> _WORK ITEM_:
The stretch from the line with "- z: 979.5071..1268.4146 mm" through the line with "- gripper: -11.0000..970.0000" in the records below: write it out exactly, and nothing else.

> _WORKING DATA_:
.....

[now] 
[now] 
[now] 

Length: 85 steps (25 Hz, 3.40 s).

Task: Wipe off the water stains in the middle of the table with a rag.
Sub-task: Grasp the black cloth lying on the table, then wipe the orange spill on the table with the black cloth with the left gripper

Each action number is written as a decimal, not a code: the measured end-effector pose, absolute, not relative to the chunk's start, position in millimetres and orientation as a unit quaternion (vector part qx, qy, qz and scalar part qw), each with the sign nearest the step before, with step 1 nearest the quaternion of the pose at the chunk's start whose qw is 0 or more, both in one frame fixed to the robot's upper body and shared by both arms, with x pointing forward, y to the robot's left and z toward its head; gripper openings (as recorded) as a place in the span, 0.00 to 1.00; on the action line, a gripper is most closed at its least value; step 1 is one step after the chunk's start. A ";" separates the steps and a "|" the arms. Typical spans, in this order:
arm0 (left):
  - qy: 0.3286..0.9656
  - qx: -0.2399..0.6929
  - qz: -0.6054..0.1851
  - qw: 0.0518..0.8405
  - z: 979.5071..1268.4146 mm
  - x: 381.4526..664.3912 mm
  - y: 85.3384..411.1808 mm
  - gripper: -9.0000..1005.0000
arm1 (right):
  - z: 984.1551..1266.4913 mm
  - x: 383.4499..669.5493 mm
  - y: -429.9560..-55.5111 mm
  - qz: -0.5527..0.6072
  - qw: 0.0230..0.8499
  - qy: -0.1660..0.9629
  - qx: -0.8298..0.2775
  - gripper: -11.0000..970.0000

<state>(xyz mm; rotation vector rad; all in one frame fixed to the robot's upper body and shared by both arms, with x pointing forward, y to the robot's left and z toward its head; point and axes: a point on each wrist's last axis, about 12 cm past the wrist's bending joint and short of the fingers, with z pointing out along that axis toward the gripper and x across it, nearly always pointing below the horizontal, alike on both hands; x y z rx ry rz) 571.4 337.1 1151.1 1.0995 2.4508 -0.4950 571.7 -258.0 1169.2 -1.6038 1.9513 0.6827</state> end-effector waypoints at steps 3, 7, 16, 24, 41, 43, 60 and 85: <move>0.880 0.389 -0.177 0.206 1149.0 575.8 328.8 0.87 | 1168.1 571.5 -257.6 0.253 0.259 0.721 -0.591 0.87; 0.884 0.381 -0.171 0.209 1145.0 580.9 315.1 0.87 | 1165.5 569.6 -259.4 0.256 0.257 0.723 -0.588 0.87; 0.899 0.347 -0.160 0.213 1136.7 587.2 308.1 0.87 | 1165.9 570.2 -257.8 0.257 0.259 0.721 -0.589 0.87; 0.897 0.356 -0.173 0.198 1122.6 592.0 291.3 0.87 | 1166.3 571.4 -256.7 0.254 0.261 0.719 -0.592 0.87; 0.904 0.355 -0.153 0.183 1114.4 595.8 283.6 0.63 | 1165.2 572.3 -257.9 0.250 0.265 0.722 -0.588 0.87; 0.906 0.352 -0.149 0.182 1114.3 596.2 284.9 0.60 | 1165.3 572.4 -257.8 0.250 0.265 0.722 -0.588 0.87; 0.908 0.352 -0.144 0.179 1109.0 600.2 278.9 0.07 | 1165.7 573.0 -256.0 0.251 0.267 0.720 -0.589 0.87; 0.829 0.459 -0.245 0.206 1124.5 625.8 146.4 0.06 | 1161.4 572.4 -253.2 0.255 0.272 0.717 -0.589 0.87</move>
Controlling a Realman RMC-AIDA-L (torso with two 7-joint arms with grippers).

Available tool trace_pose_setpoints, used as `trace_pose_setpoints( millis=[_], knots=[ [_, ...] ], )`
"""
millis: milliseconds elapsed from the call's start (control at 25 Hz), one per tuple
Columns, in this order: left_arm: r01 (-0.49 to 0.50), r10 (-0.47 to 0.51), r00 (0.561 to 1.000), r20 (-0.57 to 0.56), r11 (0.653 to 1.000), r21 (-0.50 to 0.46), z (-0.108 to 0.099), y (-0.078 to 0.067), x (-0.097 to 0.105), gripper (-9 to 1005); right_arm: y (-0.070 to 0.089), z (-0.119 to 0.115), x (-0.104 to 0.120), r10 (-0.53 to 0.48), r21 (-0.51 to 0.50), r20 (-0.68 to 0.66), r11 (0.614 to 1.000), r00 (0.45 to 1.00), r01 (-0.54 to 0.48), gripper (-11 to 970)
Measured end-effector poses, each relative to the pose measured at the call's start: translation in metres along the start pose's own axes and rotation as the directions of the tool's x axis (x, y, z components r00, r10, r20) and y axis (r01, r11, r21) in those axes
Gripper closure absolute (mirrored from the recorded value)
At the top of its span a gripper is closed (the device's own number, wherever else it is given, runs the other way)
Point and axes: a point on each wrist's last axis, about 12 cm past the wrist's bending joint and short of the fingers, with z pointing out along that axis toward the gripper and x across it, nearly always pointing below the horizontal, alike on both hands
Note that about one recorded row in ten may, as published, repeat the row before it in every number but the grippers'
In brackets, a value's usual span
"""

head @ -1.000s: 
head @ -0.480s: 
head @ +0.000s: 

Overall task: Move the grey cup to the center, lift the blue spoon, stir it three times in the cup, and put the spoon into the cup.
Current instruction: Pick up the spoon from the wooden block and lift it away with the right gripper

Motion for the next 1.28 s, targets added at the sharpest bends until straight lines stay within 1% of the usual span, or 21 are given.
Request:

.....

> _YOUR SOLUTION_:
  - z: 979.5071..1268.4146 mm
  - x: 381.4526..664.3912 mm
  - y: 85.3384..411.1808 mm
  - gripper: -9.0000..1005.0000
arm1 (right):
  - z: 984.1551..1266.4913 mm
  - x: 383.4499..669.5493 mm
  - y: -429.9560..-55.5111 mm
  - qz: -0.5527..0.6072
  - qw: 0.0230..0.8499
  - qy: -0.1660..0.9629
  - qx: -0.8298..0.2775
  - gripper: -11.0000..970.0000

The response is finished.